Status update July 4th
Just wanted to let you know where we are with Lemmy.world.
Issues
As you might have noticed, things still won’t work as desired… we see several issues:
Performance
- Loading is mostly OK, but sometimes things take forever
- We (and you) see many 502 errors, resulting in empty pages etc.
- System load: The server is roughly at 60% cpu usage and around 25GB RAM usage. (That is, if we restart Lemmy every 30 minutes. Else memory will go to 100%)
Bugs
- Replying to a DM doesn’t seem to work. When hitting reply, you get a box with the original message which you can edit and save (which does nothing)
- 2FA seems to be a problem for many people. It doesn’t always work as expected.
Troubleshooting
We have many people helping us, with (site) moderation, sysadmin, troubleshooting, advise etc. There currently are 25 people in our Discord, including admins of other servers. In the Sysadmin channel we are with 8 people. We do troubleshooting sessions with these, and sometimes others. One of the Lemmy devs, @nutomic@lemmy.ml is also helping with current issues.
So, all is not yet running smoothly as we hoped, but with all this help we’ll surely get there! Also thank you all for the donations, this helps giving the possibility to use the hardware and tools needed to keep Lemmy.world running!
Cloud architect here— I’m sure someone’s probably already brought it up, but I’m curious if any cloud native services have been considered to take the place of what I’m sure are wildly expensive server machines. E.g. serve frontends from cloudfront, host the read-side API on Lambda@Edge so you can aggressively and regionally cache API responses, anything other than an SQL for the database — model it in DynamoDB for dirt cheap wicked speed, or Neptune for a graph database that’s more expensive but more featureful. Drop sync jobs for federated connections into SQS, have a lambda process that too, and it will scale as horizontally as you need to clear the queue in reasonable time.
It’s not quite as simple to develop and deploy as docker containers you can throw anywhere, but the massive scale you can achieve with that for fractions of the cost of servers or fargate with that much RAM is pretty great.
Or maybe you already tried/modeled this and discovered it’s terrible for you use case, in which case ignore me ;-)
You were so close until you mentioned trying to ditch SQL. Lemmy is 100% tied hard to it, and trying to replicate what it does without ACID and Joins is going to require a massive rewrite. More importantly - Lemmy’s docs suggest a docker-compose stack, not even k8s for now, it’s trying really hard not to tie into a single cloud provider and avoid having three cloud deployment scripts. Which means SQS, lambdas and cloudfront out in the short term.
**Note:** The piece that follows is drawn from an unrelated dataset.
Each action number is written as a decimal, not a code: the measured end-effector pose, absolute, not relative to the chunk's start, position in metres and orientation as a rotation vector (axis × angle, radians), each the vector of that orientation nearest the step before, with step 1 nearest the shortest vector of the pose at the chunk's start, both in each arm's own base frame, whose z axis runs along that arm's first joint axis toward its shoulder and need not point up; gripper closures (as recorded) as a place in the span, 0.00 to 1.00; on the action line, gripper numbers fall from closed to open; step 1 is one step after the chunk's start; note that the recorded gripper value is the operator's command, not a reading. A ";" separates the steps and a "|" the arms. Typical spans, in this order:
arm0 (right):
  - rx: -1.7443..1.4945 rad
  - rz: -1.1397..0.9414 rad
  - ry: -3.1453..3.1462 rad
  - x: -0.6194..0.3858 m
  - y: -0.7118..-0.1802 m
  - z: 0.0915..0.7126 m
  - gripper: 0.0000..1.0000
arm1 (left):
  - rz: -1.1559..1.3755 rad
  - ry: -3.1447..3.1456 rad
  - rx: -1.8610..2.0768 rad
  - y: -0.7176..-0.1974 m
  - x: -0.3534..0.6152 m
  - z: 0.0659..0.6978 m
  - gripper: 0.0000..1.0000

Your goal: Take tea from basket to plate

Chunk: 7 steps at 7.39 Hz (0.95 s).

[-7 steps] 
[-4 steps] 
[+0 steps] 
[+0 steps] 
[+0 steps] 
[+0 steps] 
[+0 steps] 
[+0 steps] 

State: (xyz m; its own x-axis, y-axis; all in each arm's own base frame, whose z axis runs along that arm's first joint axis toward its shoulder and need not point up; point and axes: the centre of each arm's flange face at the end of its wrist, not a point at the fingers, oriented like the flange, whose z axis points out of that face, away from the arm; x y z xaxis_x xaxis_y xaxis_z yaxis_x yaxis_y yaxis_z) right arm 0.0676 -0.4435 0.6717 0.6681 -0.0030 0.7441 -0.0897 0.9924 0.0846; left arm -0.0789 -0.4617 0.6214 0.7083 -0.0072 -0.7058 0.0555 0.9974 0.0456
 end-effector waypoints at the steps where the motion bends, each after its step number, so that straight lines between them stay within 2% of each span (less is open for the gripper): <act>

Quick question, are there any STOMP compliant vendors for SQS and lambda equivalent yet?
Also, the growth lemmy.world has seen has been far outside what any team could handle ime. Most products would have closed signups to handle current load and scale, well done to all involved!
If Postgres becomes the bottleneck I wonder whether something like Citus could work to shard the data (relatively) transparently?
One could also move to having multiple read-only PostgreSQL replica instances used when generating the site and a single read-write instance that you’d use whenever anything changes (which is comparatively rare).
cloudfront helps a lot with the client and is absolutely compatible with lemmy if you set it up correctly. possibly it could also help cache api responses, i haven’t looked into that part yet.
the database, on the other hand, would need a nearly full rewrite. lemmy uses postgres and dumping it for something else would be a huge pain for the entire federated community. it could probably tear it in half.
there’s also the issue of pictrs, which uses a stateful container and isn’t yet able to use an external database which would allow you to scale it horizontally. resolving that one is on the roadmap though, and for the most part you can aggressively cache the pictrs get requests to alleviate the read-side load.
but whatever the solution is, it kinda needs to be as simple as developing and deploying docker containers you can throw anywhere. the vendor-agnostic setup is a very important part of the open-source setup of lemmy. it’s fine to build on top of that, but currently anyone with docker-compose installed can run the service and that really should be retained.